Sur l’article 700 du Code de Procédure civile
L’article 700 du CPC édicte : « comme il est dit au I de l’article 75 de la loi N°91-647 du 10 Juillet 1991, dans toutes les instances, le juge condamne la partie tenue aux dépens ou, à défaut, la partie perdante à payer à l’autre partie la somme qu’il détermine, au titre des frais exposés et non compris dans les dépens. Le juge tient compte de l’équité ou de la situation économique de la partie condamnée.
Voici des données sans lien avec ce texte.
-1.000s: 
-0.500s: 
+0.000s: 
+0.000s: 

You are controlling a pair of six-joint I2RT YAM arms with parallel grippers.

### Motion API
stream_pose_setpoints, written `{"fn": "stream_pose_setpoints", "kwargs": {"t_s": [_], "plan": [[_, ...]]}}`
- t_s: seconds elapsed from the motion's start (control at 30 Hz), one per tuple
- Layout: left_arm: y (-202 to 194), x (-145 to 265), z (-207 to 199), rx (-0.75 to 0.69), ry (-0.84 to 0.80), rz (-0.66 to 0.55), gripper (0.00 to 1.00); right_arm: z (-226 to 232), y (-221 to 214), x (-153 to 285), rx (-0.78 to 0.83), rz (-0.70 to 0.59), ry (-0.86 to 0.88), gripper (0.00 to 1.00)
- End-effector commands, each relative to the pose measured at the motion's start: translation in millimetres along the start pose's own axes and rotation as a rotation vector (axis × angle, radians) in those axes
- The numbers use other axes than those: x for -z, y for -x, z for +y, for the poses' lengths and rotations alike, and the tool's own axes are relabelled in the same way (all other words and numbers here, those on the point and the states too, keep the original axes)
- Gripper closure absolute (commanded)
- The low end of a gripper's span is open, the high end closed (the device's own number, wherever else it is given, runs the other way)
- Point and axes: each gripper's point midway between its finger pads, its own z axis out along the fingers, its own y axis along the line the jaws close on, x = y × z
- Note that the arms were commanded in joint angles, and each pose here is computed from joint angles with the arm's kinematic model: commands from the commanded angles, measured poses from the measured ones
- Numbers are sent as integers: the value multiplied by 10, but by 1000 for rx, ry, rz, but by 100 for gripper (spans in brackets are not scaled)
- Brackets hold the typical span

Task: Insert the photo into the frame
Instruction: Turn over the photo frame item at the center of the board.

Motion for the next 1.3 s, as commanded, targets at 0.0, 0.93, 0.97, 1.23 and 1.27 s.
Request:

Il peut, même d’office, pour des raisons tirées des mêmes considérations, dire qu’il n’y a pas lieu à cette condamnation. » ;
En l’espèce, il n’y a pas lieu à condamnation de ce chef ;
PAR CES MOTIFS
Nous, […], juge des référés près le tribunal judiciaire de Bayonne, statuant publiquement par mise à disposition au greffe de la décision, contradictoirement et en premier ressort,
REJETONS l’exception d’incompétence soulevée par Monsieur [X] [P] ;
ECARTONS des débats des pièces n°7 et 8 ;
DEBOUTONS le syndicat des copropriétaires de la [Adresse 1] de l’ensemble de ses demandes ;
DEBOUTONS M. [X] [P] de ses demandes au titre de l’article 700 du code de procédure civile ;
CONDAMNONS le syndicat des copropriétaires de la [Adresse 1] aux dépens.
La présente ordonnance a été signée par Madame […], Présidente, juge des référés et par Madame […], cadre greffière.